Additional consensus clustering was performed on 341 sorafenib-treated and 325 rapamycin-treated samples (from the accession of 1014 samples), with each treatment having primarily 3 available doses given for 3 exposure times. Consensus clustering of rapamycin samples resulted in 3 classes and 4 classes of sorafenib. This classification takes into account the drug used and leaves room for classification and interpretation based on tissue, dose, and time. The classes obtained for both treatments simply split the samples almost evenly between them, which is true for tissue, treatment duration, and dose if tissue-dose and tissue-duration interactions were considered. Therefore, no hidden trends or categorization of these parameters could be inferred. It should be noted, however, that when tissue and treatment duration or dose interactions were not considered, there was a preference for certain duration and time classes (P < 0.01). Treatment signature genes were also classified and resulted in the same biological processes as described above, with organ development/differentiation being more vascular.

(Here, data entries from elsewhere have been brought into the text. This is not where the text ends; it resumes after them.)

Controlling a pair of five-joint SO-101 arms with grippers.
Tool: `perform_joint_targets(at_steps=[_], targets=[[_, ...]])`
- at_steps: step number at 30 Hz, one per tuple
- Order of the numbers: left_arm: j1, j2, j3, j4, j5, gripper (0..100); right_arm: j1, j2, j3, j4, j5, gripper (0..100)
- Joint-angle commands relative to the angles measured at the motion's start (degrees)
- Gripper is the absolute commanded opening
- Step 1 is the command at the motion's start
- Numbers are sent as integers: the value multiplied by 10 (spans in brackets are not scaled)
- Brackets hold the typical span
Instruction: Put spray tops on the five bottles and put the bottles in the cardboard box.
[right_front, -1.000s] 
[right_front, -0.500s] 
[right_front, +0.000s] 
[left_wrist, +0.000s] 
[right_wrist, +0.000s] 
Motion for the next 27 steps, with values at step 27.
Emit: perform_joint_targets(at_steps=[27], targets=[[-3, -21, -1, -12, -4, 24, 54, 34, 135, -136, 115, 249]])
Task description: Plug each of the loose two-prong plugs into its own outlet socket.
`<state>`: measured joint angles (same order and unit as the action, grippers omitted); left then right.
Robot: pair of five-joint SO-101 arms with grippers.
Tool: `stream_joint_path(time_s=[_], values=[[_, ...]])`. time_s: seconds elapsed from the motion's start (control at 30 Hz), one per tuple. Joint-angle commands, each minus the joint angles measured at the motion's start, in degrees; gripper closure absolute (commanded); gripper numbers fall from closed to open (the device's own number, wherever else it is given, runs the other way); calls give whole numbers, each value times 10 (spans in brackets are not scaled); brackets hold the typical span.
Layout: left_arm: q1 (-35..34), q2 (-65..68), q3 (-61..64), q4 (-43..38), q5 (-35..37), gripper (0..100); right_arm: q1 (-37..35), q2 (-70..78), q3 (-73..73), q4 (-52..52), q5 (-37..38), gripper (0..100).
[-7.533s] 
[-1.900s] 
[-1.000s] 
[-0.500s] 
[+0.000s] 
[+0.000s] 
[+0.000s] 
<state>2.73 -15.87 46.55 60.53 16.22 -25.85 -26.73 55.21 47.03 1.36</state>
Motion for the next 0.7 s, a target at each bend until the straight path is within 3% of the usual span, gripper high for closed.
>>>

It was deemed unnecessary to combine the 666 experiments with the 195 and perform a clustering analysis because of the potential bias that could result from adding more than 300 samples treated with only 2 agents, to 195 samples treated with a total of 26 agents. In addition, partitioning that holds the tissue variable constant and allows for a treatment-based study was also deemed inefficient due to the limited number of samples per tissue.
Discussion
This study used Gene Expression Omnibus (GEO) gene expression data to cluster cancer gene responses to stressors, particularly drugs that inhibit the glycolysis pathway. Unsupervised clustering after dimensionality reduction revealed four groups of responses, which exhibited distinct molecular characteristics and sensitivity to different drug classes.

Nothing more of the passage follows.